Risk and Return
The Prudent Investor Standard asserts that managing the inherent trade-off between risk and return is the central consideration for fiduciaries. What exactly does this mean?
In finance and investing, it is an accepted truth that in order to earn higher returns, one must be willing to accept higher levels of risk. Since risk takes many forms (examples: credit risk, interest rate risk, liquidity risk, market risk, etc.), this trade-off arises in a variety of situations. The key consideration is relative value. Given two different investment choices, a fiduciary is required to pick the one offering the greater value relative to the claimant’s situation. This choice can be illustrated with a simple chart:

Consider the following questions:
1. Given the choice between investments A or B, which must a fiduciary choose and why?
Answer: B, because it represents higher return at no greater risk.
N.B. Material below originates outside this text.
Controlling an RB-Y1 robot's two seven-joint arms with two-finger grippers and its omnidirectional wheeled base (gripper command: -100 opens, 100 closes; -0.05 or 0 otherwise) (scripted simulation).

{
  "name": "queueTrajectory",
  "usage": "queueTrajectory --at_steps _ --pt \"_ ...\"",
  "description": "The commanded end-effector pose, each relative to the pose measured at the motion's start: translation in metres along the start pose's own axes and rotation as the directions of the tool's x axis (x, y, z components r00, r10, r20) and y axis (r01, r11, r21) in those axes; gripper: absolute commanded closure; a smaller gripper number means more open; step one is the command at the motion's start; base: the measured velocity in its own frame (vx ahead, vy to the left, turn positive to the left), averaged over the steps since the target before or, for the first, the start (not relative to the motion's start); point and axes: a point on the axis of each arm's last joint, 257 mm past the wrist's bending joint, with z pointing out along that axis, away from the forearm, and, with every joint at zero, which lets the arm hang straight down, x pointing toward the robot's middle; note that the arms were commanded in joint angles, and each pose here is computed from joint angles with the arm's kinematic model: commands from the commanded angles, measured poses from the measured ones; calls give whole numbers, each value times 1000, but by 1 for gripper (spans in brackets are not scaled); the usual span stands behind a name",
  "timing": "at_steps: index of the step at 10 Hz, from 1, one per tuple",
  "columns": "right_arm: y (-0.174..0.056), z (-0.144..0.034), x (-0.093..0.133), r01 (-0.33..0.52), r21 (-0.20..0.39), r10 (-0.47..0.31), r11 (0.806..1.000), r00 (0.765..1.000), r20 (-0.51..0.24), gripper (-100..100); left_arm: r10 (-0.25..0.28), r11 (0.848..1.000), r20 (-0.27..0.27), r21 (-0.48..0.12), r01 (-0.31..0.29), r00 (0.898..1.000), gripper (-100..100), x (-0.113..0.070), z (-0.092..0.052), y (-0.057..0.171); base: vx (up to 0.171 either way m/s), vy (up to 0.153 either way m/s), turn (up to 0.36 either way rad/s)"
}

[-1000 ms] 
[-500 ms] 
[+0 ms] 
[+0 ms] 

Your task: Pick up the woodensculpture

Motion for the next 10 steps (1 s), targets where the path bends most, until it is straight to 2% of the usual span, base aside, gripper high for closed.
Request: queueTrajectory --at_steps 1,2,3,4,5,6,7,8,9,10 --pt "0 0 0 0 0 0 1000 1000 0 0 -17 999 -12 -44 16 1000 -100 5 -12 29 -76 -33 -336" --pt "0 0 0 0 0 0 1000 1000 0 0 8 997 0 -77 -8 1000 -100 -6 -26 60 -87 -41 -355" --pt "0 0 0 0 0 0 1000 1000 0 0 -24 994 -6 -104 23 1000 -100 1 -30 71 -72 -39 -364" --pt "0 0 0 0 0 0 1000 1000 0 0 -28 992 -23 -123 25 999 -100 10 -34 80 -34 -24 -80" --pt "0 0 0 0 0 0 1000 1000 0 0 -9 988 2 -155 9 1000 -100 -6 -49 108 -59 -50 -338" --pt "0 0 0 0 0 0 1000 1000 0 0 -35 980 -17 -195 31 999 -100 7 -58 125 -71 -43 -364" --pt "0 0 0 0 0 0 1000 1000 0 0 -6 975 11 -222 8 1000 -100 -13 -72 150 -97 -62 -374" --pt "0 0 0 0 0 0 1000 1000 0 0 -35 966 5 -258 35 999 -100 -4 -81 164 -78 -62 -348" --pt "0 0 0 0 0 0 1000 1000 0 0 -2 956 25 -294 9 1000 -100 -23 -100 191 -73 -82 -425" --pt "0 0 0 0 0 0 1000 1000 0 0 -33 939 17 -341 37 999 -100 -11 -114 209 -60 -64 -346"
2. Given the choice between B and C, which must a fiduciary choose and why?
Answer: B, because it represents equal return at lower risk.
3. Given the choice between C and D, which must the fiduciary choose?
Answer: judgment call. D represents higher risk but also potentially higher return. All else being equal, added risk is permissible so long as the fiduciary determines that the increased risk is fairly offset by a potentially higher return.
Most of the financial decisions you will make on behalf of an injured person can be plotted on a grid like this, and they probably should be. Relative value is the central consideration of fiduciary investing; charts like this will simplify your decision-making.